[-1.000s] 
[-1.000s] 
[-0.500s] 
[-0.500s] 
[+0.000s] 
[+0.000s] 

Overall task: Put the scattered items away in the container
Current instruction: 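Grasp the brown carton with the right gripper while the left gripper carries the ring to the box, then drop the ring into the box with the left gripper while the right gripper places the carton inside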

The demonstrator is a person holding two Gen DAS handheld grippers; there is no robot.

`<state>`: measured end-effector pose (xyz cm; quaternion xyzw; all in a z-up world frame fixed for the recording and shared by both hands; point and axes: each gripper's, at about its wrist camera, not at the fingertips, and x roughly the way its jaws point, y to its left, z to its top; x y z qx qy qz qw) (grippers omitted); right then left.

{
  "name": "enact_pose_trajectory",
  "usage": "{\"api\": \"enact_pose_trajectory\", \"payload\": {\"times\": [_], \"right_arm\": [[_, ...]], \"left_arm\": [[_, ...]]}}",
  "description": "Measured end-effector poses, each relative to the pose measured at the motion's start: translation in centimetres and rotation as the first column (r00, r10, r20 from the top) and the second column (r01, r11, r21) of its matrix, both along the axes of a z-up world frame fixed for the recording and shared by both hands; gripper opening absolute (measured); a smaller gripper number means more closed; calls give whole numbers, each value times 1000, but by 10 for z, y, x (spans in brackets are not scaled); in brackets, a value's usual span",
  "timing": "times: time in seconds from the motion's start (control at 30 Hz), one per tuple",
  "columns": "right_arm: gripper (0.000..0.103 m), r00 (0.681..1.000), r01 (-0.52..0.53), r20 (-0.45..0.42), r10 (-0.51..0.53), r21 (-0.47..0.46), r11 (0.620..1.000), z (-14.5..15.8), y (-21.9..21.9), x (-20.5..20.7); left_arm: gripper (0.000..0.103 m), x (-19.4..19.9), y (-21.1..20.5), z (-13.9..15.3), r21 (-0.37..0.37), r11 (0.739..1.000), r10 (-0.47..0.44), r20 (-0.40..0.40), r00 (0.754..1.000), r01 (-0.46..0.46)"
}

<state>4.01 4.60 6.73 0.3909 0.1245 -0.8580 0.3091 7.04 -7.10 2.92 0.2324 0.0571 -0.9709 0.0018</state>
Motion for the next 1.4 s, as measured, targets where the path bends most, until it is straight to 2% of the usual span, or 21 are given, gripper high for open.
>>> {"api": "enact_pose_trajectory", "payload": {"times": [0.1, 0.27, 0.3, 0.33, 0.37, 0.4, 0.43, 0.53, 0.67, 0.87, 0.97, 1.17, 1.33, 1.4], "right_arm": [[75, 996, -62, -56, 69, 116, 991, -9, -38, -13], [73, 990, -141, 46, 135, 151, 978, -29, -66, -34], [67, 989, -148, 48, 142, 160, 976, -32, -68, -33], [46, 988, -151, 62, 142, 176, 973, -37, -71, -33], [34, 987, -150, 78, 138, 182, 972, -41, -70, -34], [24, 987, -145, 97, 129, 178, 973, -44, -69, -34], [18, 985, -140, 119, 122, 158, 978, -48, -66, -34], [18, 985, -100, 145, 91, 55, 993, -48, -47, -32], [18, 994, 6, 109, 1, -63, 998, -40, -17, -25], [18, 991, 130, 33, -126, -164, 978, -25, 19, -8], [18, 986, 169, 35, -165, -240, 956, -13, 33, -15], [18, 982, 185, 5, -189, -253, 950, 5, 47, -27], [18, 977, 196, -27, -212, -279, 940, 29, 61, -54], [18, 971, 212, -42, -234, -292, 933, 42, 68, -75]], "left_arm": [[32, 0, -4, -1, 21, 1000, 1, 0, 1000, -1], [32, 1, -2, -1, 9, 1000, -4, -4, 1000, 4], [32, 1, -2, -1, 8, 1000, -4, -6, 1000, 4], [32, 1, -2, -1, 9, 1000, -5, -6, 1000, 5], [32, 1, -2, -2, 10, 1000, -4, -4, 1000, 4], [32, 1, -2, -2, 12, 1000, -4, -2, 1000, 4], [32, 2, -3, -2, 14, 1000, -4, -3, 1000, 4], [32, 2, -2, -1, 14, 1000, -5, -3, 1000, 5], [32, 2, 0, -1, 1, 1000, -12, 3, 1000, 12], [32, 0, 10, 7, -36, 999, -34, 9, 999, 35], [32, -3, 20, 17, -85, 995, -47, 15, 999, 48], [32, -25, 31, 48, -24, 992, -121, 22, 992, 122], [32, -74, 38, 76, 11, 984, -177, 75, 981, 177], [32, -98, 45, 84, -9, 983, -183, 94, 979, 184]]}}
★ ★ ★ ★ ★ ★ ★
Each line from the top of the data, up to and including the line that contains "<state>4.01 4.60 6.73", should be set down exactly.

ANSWER TO THE PROBLEM:
[-1.000s] 
[-1.000s] 
[-0.500s] 
[-0.500s] 
[+0.000s] 
[+0.000s] 

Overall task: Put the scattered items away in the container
Current instruction: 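Grasp the brown carton with the right gripper while the left gripper carries the ring to the box, then drop the ring into the box with the left gripper while the right gripper places the carton inside
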
The demonstrator is a person holding two Gen DAS handheld grippers; there is no robot.

`<state>`: measured end-effector pose (xyz cm; quaternion xyzw; all in a z-up world frame fixed for the recording and shared by both hands; point and axes: each gripper's, at about its wrist camera, not at the fingertips, and x roughly the way its jaws point, y to its left, z to its top; x y z qx qy qz qw) (grippers omitted); right then left.

{
  "name": "enact_pose_trajectory",
  "usage": "{\"api\": \"enact_pose_trajectory\", \"payload\": {\"times\": [_], \"right_arm\": [[_, ...]], \"left_arm\": [[_, ...]]}}",
  "description": "Measured end-effector poses, each relative to the pose measured at the motion's start: translation in centimetres and rotation as the first column (r00, r10, r20 from the top) and the second column (r01, r11, r21) of its matrix, both along the axes of a z-up world frame fixed for the recording and shared by both hands; gripper opening absolute (measured); a smaller gripper number means more closed; calls give whole numbers, each value times 1000, but by 10 for z, y, x (spans in brackets are not scaled); in brackets, a value's usual span",
  "timing": "times: time in seconds from the motion's start (control at 30 Hz), one per tuple",
  "columns": "right_arm: gripper (0.000..0.103 m), r00 (0.681..1.000), r01 (-0.52..0.53), r20 (-0.45..0.42), r10 (-0.51..0.53), r21 (-0.47..0.46), r11 (0.620..1.000), z (-14.5..15.8), y (-21.9..21.9), x (-20.5..20.7); left_arm: gripper (0.000..0.103 m), x (-19.4..19.9), y (-21.1..20.5), z (-13.9..15.3), r21 (-0.37..0.37), r11 (0.739..1.000), r10 (-0.47..0.44), r20 (-0.40..0.40), r00 (0.754..1.000), r01 (-0.46..0.46)"
}

<state>4.01 4.60 6.73 0.3909 0.1245 -0.8580 0.3091 7.04 -7.10 2.92 0.2324 0.0571 -0.9709 0.0018</state>

The output has been completed.